**HOW TO COMPLETE THIS TASK:**
Where a line of the records holds the string "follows", copy that line.

==== GIVEN INFORMATION

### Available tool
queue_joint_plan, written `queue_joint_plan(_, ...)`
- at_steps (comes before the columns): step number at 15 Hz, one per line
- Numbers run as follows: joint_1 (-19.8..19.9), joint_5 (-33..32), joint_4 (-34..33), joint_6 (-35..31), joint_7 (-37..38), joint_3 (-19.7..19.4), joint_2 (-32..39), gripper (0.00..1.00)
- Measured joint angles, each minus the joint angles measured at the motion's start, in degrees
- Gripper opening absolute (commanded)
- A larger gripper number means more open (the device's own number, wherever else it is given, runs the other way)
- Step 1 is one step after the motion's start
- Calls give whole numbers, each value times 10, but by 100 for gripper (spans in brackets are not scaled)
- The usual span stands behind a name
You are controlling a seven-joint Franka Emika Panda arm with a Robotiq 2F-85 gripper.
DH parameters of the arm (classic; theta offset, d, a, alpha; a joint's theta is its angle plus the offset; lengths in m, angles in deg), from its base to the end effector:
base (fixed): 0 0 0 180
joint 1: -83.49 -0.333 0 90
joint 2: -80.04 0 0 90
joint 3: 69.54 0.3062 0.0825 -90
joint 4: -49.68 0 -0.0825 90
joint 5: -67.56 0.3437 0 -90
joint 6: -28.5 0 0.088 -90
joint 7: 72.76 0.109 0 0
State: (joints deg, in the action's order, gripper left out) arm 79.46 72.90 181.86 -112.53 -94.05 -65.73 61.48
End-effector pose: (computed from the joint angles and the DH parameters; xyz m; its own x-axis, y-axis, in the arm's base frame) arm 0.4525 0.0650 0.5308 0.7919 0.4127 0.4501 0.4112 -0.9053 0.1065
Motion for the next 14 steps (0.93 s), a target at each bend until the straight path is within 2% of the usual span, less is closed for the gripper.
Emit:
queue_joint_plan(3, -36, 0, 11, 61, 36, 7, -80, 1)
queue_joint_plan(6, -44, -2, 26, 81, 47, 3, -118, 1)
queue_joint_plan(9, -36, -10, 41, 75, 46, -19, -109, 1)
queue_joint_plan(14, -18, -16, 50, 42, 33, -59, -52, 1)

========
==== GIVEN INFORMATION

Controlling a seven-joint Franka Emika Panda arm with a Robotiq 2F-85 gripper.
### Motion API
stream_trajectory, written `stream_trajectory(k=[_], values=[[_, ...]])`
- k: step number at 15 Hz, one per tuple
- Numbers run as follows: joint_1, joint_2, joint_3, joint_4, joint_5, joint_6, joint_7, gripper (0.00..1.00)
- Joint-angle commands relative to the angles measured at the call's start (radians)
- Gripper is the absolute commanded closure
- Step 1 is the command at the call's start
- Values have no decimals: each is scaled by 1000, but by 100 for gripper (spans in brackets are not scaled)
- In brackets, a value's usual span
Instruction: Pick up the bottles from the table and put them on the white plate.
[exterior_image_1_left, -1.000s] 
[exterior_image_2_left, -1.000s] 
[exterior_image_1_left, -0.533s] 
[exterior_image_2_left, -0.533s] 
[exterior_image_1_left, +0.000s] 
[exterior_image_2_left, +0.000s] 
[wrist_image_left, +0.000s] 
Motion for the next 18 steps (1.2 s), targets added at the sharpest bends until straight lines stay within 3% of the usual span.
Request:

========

**RESPONSE TO THIS EXERCISE:**
- Numbers run as follows: joint_1 (-19.8..19.9), joint_5 (-33..32), joint_4 (-34..33), joint_6 (-35..31), joint_7 (-37..38), joint_3 (-19.7..19.4), joint_2 (-32..39), gripper (0.00..1.00)
- Numbers run as follows: joint_1, joint_2, joint_3, joint_4, joint_5, joint_6, joint_7, gripper (0.00..1.00)

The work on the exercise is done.